Task details: Please give back word for word the lines below, from the first one through the one with "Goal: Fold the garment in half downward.".

Records for processing:
▬▬▬▬▬▬

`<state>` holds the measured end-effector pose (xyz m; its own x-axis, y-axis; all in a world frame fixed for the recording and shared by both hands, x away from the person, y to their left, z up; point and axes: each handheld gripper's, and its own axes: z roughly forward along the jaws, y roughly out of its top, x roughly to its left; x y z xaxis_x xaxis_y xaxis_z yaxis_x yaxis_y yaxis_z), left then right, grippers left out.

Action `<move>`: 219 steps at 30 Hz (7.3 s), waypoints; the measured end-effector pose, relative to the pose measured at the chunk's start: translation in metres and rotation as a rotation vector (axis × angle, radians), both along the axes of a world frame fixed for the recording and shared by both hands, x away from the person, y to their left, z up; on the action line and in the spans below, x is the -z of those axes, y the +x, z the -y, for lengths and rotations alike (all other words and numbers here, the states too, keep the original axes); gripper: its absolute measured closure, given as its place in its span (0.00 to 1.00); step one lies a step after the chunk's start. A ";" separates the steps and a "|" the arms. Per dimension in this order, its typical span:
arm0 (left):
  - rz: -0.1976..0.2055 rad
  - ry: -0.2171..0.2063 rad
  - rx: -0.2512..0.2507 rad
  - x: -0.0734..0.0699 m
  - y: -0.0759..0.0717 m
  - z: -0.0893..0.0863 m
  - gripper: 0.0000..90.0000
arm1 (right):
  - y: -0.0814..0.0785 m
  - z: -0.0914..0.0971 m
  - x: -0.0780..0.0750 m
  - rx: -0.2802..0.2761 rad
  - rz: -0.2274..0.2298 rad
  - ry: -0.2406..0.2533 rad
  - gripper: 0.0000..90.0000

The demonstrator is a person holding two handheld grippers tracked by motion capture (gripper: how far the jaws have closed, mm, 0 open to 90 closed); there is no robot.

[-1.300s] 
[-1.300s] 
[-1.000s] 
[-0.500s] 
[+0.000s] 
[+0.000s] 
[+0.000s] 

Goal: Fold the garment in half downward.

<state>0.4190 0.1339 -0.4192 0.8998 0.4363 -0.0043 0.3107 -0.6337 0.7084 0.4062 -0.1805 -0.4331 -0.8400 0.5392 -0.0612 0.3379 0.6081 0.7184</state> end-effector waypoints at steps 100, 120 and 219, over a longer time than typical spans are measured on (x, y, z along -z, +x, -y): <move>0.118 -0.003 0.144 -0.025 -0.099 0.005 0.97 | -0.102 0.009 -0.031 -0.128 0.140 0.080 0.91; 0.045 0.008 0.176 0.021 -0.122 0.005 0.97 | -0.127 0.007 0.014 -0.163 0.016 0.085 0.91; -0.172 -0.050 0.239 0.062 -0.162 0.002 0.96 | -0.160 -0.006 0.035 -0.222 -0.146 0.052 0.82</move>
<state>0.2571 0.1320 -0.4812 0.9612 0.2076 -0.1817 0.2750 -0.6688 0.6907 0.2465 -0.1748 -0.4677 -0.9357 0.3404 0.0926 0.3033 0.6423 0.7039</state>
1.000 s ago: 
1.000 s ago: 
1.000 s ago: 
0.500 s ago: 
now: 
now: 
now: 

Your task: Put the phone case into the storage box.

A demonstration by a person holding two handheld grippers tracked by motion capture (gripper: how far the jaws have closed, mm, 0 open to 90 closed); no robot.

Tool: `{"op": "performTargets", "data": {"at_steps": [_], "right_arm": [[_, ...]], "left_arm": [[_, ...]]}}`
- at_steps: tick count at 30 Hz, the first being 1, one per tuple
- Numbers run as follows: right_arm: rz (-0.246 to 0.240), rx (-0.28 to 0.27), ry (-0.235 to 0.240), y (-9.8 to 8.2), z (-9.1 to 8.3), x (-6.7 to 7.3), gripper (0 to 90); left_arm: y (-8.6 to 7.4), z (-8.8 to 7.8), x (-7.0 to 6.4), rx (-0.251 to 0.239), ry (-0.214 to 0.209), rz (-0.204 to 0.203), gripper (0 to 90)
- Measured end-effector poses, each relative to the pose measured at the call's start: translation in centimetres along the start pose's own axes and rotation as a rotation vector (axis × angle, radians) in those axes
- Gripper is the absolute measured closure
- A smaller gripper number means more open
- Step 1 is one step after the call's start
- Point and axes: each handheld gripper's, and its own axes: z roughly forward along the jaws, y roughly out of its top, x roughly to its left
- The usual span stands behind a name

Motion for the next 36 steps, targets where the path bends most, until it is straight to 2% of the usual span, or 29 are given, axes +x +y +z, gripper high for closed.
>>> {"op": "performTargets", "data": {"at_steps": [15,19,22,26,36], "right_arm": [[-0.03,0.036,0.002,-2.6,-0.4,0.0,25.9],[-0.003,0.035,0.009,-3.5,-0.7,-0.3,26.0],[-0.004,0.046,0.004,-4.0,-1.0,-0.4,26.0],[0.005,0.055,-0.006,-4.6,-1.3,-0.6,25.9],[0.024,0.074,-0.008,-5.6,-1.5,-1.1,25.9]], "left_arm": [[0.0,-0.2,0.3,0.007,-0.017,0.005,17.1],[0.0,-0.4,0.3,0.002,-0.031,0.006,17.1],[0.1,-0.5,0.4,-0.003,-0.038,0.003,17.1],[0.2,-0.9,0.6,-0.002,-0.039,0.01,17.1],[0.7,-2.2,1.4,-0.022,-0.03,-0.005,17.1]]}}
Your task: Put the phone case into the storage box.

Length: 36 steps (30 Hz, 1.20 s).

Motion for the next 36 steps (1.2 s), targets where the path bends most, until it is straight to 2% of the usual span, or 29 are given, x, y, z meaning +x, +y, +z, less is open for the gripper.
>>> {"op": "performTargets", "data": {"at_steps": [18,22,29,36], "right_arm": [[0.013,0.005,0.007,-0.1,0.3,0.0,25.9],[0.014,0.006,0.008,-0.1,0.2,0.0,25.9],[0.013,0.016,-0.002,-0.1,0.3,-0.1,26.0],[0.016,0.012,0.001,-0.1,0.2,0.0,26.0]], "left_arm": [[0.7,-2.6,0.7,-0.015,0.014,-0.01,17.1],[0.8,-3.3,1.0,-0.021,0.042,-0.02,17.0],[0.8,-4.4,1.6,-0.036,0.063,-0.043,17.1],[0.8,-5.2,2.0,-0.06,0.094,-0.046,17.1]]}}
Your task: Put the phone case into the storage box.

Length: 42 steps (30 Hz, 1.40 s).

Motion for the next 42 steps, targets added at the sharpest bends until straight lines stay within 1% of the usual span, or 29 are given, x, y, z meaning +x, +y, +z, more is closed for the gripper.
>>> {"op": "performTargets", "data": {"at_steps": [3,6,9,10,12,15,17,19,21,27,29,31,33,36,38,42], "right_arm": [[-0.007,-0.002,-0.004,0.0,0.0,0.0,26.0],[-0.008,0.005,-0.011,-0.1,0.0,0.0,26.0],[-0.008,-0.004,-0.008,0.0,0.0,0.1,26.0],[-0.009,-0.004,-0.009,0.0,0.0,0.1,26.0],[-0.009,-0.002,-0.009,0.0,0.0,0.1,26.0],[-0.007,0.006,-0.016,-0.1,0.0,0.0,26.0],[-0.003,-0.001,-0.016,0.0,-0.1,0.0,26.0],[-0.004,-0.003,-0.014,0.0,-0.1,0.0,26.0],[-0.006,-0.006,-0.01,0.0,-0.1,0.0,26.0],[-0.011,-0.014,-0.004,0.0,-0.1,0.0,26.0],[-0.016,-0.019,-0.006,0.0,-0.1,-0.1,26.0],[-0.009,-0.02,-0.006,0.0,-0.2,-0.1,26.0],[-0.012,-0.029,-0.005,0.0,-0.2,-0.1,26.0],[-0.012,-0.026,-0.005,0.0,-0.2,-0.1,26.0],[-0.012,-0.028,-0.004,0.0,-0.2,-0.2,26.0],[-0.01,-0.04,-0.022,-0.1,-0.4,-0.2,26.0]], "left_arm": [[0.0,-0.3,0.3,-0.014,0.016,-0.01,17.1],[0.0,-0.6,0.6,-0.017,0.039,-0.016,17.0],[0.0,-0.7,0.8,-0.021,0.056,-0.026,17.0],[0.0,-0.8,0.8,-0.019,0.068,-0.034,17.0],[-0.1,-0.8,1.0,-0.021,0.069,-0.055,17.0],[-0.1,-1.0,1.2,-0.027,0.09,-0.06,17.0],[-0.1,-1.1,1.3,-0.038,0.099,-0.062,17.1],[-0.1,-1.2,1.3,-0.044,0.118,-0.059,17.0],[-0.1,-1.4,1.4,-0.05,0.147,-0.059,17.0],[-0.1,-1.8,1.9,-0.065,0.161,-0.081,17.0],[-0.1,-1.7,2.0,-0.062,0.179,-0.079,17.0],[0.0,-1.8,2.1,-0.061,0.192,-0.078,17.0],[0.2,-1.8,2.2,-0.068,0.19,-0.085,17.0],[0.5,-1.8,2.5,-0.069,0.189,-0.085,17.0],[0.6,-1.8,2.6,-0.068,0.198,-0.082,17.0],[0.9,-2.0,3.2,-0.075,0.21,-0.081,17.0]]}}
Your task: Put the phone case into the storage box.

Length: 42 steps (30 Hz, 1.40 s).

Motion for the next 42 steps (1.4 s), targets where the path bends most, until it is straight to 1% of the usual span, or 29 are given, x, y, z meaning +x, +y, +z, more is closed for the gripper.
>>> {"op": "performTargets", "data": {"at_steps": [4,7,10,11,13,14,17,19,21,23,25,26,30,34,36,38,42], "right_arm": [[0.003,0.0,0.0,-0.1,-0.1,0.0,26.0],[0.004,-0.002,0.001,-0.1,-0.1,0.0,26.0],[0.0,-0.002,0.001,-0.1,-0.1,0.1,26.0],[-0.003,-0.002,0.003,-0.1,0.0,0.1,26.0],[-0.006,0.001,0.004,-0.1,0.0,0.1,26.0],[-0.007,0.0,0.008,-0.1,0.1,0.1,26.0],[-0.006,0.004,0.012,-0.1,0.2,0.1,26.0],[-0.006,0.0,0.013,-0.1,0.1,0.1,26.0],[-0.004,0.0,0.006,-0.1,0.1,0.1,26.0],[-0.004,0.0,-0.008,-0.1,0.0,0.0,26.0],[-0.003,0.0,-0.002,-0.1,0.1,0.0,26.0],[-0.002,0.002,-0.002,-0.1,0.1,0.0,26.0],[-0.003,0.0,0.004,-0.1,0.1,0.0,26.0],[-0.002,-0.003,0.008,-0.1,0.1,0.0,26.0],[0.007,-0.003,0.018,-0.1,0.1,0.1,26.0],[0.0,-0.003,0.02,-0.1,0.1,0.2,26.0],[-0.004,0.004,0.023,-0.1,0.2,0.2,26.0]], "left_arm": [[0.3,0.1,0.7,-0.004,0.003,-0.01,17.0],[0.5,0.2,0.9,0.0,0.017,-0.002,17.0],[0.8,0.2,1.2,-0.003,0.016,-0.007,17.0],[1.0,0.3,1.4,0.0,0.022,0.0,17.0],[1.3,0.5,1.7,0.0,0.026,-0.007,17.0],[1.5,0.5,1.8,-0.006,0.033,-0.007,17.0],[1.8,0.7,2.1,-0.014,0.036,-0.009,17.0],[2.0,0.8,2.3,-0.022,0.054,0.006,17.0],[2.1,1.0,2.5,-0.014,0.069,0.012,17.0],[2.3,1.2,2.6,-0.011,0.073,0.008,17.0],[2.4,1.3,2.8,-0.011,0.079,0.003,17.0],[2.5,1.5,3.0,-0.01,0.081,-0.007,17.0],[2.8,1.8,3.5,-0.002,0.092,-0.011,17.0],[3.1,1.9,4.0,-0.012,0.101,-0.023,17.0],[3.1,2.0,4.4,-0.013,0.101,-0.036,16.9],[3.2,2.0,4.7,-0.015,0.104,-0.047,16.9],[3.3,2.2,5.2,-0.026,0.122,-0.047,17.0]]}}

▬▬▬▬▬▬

Output:
`<state>` holds the measured end-effector pose (xyz m; its own x-axis, y-axis; all in a world frame fixed for the recording and shared by both hands, x away from the person, y to their left, z up; point and axes: each handheld gripper's, and its own axes: z roughly forward along the jaws, y roughly out of its top, x roughly to its left; x y z xaxis_x xaxis_y xaxis_z yaxis_x yaxis_y yaxis_z), left then right, grippers left out.

Action `<move>`: 219 steps at 30 Hz (7.3 s), waypoints; the measured end-effector pose, relative to the pose measured at the chunk's start: translation in metres and rotation as a rotation vector (axis × angle, radians), both along the axes of a world frame fixed for the recording and shared by both hands, x away from the person, y to their left, z up; on the action line and in the spans below, x is the -z of those axes, y the +x, z the -y, for lengths and rotations alike (all other words and numbers here, the states too, keep the original axes); gripper: its absolute measured closure, given as its place in its span (0.00 to 1.00); step one lies a step after the chunk's start. A ";" separates the steps and a "|" the arms. Per dimension in this order, its typical span:
arm0 (left):
  - rz: -0.1976..0.2055 rad
  - ry: -0.2171..0.2063 rad
  - rx: -0.2512..0.2507 rad
  - x: -0.0734..0.0699 m
  - y: -0.0759..0.0717 m
  - z: -0.0893..0.0863 m
  - gripper: 0.0000..90.0000
arm1 (right):
  - y: -0.0814..0.0785 m
  - z: -0.0914..0.0971 m
  - x: -0.0780..0.0750 m
  - rx: -0.2802..0.2761 rad
  - rz: -0.2274..0.2298 rad
  - ry: -0.2406..0.2533 rad
  - gripper: 0.0000..90.0000

The demonstrator is a person holding two handheld grippers tracked by motion capture (gripper: how far the jaws have closed, mm, 0 open to 90 closed); there is no robot.

[-1.300s] 
[-1.300s] 
[-1.000s] 
[-0.500s] 
[+0.000s] 
[+0.000s] 
[+0.000s] 

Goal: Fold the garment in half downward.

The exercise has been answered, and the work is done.